======== Data to process ========
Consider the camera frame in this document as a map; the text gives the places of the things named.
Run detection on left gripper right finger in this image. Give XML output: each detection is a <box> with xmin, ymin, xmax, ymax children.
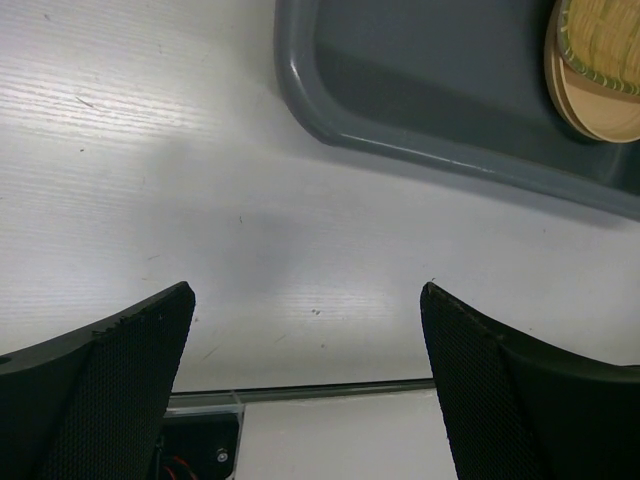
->
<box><xmin>420</xmin><ymin>282</ymin><xmax>639</xmax><ymax>479</ymax></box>

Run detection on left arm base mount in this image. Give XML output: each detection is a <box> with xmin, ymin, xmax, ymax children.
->
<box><xmin>146</xmin><ymin>391</ymin><xmax>244</xmax><ymax>479</ymax></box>

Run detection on tan plate with square print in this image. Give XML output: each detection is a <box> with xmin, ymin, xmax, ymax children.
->
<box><xmin>544</xmin><ymin>18</ymin><xmax>597</xmax><ymax>140</ymax></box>

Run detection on woven bamboo tray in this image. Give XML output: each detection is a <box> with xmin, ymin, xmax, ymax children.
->
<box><xmin>557</xmin><ymin>0</ymin><xmax>639</xmax><ymax>96</ymax></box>

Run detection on grey plastic bin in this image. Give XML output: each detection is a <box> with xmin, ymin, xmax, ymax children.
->
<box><xmin>274</xmin><ymin>1</ymin><xmax>639</xmax><ymax>219</ymax></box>

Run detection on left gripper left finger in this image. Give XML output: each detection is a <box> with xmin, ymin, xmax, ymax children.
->
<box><xmin>1</xmin><ymin>282</ymin><xmax>195</xmax><ymax>479</ymax></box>

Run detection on tan plate with bear print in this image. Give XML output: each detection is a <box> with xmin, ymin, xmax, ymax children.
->
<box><xmin>560</xmin><ymin>59</ymin><xmax>639</xmax><ymax>144</ymax></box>

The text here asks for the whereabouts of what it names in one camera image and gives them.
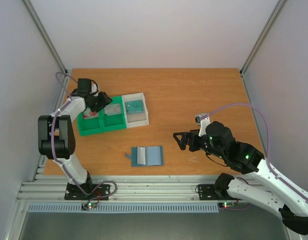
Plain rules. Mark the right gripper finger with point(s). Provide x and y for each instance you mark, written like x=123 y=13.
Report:
x=182 y=142
x=182 y=135

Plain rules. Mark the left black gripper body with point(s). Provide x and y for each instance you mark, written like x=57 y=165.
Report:
x=98 y=104

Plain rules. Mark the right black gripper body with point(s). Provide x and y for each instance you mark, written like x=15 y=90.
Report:
x=192 y=141

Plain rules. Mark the white translucent plastic bin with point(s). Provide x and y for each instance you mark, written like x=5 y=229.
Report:
x=135 y=120

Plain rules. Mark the teal leather card holder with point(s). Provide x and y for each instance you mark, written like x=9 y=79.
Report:
x=146 y=156

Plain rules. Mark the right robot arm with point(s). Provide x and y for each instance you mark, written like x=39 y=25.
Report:
x=284 y=199

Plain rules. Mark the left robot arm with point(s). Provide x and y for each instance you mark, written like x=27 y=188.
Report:
x=56 y=138

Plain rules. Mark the card with red circle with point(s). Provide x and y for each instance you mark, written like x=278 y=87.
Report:
x=88 y=114

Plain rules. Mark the grey card in green bin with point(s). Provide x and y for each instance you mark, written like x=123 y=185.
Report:
x=113 y=109

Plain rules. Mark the teal cards in white bin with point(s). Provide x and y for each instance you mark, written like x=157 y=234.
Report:
x=134 y=106

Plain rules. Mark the right small circuit board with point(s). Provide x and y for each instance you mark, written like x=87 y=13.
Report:
x=226 y=205

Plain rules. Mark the small circuit board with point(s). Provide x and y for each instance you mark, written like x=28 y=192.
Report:
x=88 y=206
x=226 y=205

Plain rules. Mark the left small circuit board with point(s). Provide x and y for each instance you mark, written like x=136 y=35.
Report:
x=88 y=206

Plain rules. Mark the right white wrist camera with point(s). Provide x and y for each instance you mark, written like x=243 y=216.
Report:
x=202 y=120

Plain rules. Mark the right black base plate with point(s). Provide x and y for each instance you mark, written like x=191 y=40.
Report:
x=206 y=192

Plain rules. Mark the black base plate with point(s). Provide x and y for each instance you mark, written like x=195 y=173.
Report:
x=206 y=192
x=73 y=192

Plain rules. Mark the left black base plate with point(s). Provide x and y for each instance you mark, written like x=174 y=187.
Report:
x=73 y=192

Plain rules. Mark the aluminium front rail frame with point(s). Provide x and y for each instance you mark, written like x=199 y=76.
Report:
x=131 y=188

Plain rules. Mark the left aluminium corner post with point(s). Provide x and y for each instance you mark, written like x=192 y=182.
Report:
x=32 y=12

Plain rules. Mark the aluminium corner post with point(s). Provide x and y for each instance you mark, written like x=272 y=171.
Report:
x=32 y=12
x=263 y=34

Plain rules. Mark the grey slotted cable duct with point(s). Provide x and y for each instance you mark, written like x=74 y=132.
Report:
x=124 y=208

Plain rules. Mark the right aluminium corner post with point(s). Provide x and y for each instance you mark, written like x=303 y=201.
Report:
x=263 y=34

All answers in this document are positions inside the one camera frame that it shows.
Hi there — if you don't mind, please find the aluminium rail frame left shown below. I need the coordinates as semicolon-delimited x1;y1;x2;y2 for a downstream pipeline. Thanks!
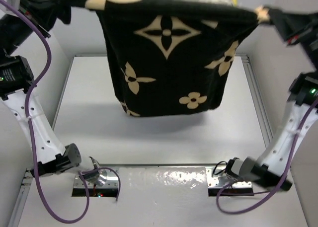
8;168;33;227

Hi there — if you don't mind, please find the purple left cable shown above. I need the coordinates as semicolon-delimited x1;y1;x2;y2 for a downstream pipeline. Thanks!
0;0;122;224

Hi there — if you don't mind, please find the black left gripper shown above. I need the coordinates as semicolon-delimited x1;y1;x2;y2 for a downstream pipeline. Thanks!
0;0;59;53

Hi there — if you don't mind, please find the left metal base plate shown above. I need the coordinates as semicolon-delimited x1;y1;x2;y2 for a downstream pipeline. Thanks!
72;169;119;189

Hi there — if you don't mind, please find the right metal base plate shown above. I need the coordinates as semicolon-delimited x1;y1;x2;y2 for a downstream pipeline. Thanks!
206;167;252;189

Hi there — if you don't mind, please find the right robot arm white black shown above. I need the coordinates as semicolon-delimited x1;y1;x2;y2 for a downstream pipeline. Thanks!
212;6;318;191

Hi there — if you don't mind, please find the black pillowcase with beige flowers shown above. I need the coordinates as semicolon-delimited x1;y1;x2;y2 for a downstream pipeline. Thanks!
56;0;269;117

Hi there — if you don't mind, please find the metal base plate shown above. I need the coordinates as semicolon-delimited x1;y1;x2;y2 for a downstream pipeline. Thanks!
206;167;252;189
72;169;119;189

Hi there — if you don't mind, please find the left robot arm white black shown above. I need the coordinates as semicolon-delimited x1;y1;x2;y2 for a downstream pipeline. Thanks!
0;0;99;182

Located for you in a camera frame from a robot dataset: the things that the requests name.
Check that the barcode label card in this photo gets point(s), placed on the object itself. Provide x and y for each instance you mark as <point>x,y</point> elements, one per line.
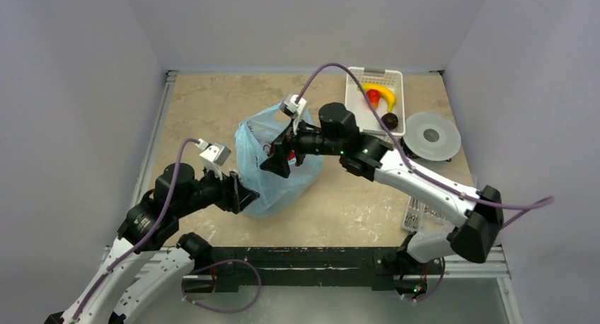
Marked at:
========
■ **Task prompt**: Make an exact copy of the data above, pictures excluded.

■ **Completed exercise**:
Consider the camera frame in this document as a map; the text gives the places of the things named.
Run detection on left gripper right finger in this image. Give XML output: each detection is a <box> with xmin, ymin, xmax, ymax children.
->
<box><xmin>420</xmin><ymin>282</ymin><xmax>639</xmax><ymax>479</ymax></box>

Run detection on left arm base mount in this image. Give XML output: each detection is a <box> with xmin, ymin, xmax, ymax children.
->
<box><xmin>146</xmin><ymin>391</ymin><xmax>244</xmax><ymax>479</ymax></box>

Run detection on tan plate with square print in this image. Give XML output: each detection is a <box> with xmin, ymin, xmax, ymax children.
->
<box><xmin>544</xmin><ymin>18</ymin><xmax>597</xmax><ymax>140</ymax></box>

Run detection on woven bamboo tray in this image. Give XML output: each detection is a <box> with xmin, ymin, xmax, ymax children.
->
<box><xmin>557</xmin><ymin>0</ymin><xmax>639</xmax><ymax>96</ymax></box>

Run detection on grey plastic bin in this image. Give XML output: each detection is a <box> with xmin, ymin, xmax, ymax children.
->
<box><xmin>274</xmin><ymin>1</ymin><xmax>639</xmax><ymax>219</ymax></box>

Run detection on left gripper left finger in this image. Give XML output: each detection is a <box> with xmin, ymin, xmax, ymax children.
->
<box><xmin>1</xmin><ymin>282</ymin><xmax>195</xmax><ymax>479</ymax></box>

Run detection on tan plate with bear print in this image. Give XML output: each detection is a <box> with xmin, ymin, xmax, ymax children.
->
<box><xmin>560</xmin><ymin>59</ymin><xmax>639</xmax><ymax>144</ymax></box>

The text here asks for the whereabouts of what it names in one camera image and gives them.
Plain rules. Mark the right gripper finger with point(s). Provide x and y for each instance you mark, written like x=123 y=13.
Report:
x=182 y=142
x=182 y=135

Plain rules. Mark the left black gripper body with point(s). Provide x and y for each instance you mark, written like x=57 y=165.
Report:
x=98 y=104

Plain rules. Mark the right black gripper body with point(s). Provide x and y for each instance you mark, written like x=15 y=90.
Report:
x=192 y=141

Plain rules. Mark the white translucent plastic bin with point(s). Provide x and y for each instance you mark, written like x=5 y=229.
Report:
x=135 y=120

Plain rules. Mark the teal leather card holder with point(s). Provide x and y for each instance you mark, written like x=9 y=79.
Report:
x=146 y=156

Plain rules. Mark the right robot arm with point(s). Provide x and y for each instance you mark, written like x=39 y=25.
Report:
x=284 y=199

Plain rules. Mark the left robot arm with point(s). Provide x and y for each instance you mark, written like x=27 y=188.
Report:
x=56 y=138

Plain rules. Mark the card with red circle with point(s). Provide x and y for each instance you mark, written like x=278 y=87.
Report:
x=88 y=114

Plain rules. Mark the grey card in green bin with point(s). Provide x and y for each instance you mark, written like x=123 y=185.
Report:
x=113 y=109

Plain rules. Mark the teal cards in white bin with point(s). Provide x and y for each instance you mark, written like x=157 y=234.
Report:
x=134 y=106

Plain rules. Mark the right small circuit board with point(s). Provide x and y for each instance you mark, written like x=87 y=13.
Report:
x=226 y=205

Plain rules. Mark the small circuit board with point(s). Provide x and y for each instance you mark, written like x=28 y=192.
Report:
x=88 y=206
x=226 y=205

Plain rules. Mark the left small circuit board with point(s). Provide x and y for each instance you mark, written like x=136 y=35.
Report:
x=88 y=206

Plain rules. Mark the right white wrist camera with point(s). Provide x and y for each instance you mark, written like x=243 y=216.
Report:
x=202 y=120

Plain rules. Mark the right black base plate with point(s). Provide x and y for each instance you mark, written like x=191 y=40.
Report:
x=206 y=192

Plain rules. Mark the black base plate with point(s). Provide x and y for each instance you mark, written like x=195 y=173.
Report:
x=206 y=192
x=73 y=192

Plain rules. Mark the left black base plate with point(s). Provide x and y for each instance you mark, written like x=174 y=187.
Report:
x=73 y=192

Plain rules. Mark the aluminium front rail frame with point(s). Provide x and y for each instance you mark, written like x=199 y=76.
Report:
x=131 y=188

Plain rules. Mark the left aluminium corner post with point(s). Provide x and y for each instance you mark, written like x=192 y=182.
Report:
x=32 y=12

Plain rules. Mark the aluminium corner post with point(s). Provide x and y for each instance you mark, written like x=272 y=171.
Report:
x=32 y=12
x=263 y=34

Plain rules. Mark the grey slotted cable duct with point(s). Provide x and y for each instance you mark, written like x=74 y=132.
Report:
x=124 y=208

Plain rules. Mark the right aluminium corner post with point(s). Provide x and y for each instance you mark, written like x=303 y=201.
Report:
x=263 y=34

All answers in this document are positions inside the one camera frame that it shows.
Hi there — if you don't mind, please find the aluminium rail frame left shown below. I need the coordinates as semicolon-delimited x1;y1;x2;y2 for a downstream pipeline. Thanks!
8;168;33;227

Hi there — if you don't mind, please find the purple left cable shown above. I need the coordinates as semicolon-delimited x1;y1;x2;y2 for a downstream pipeline. Thanks!
0;0;122;224

Hi there — if you don't mind, please find the black left gripper shown above. I need the coordinates as semicolon-delimited x1;y1;x2;y2 for a downstream pipeline. Thanks!
0;0;59;53

Hi there — if you don't mind, please find the left metal base plate shown above. I need the coordinates as semicolon-delimited x1;y1;x2;y2 for a downstream pipeline. Thanks!
72;169;119;189

Hi there — if you don't mind, please find the right metal base plate shown above. I need the coordinates as semicolon-delimited x1;y1;x2;y2 for a downstream pipeline. Thanks!
206;167;252;189

Hi there — if you don't mind, please find the right robot arm white black shown above. I need the coordinates as semicolon-delimited x1;y1;x2;y2 for a downstream pipeline. Thanks!
212;6;318;191

Hi there — if you don't mind, please find the black pillowcase with beige flowers shown above. I need the coordinates as semicolon-delimited x1;y1;x2;y2 for a downstream pipeline. Thanks!
56;0;269;117

Hi there — if you don't mind, please find the metal base plate shown above. I need the coordinates as semicolon-delimited x1;y1;x2;y2 for a downstream pipeline. Thanks!
206;167;252;189
72;169;119;189

Hi there — if you don't mind, please find the left robot arm white black shown above. I need the coordinates as semicolon-delimited x1;y1;x2;y2 for a downstream pipeline. Thanks!
0;0;99;182

Located for you in a camera frame from a robot dataset: the things that the requests name.
Check that the barcode label card in this photo gets point(s), placed on the object itself. Provide x and y for each instance you mark as <point>x,y</point> elements, one per line.
Marked at:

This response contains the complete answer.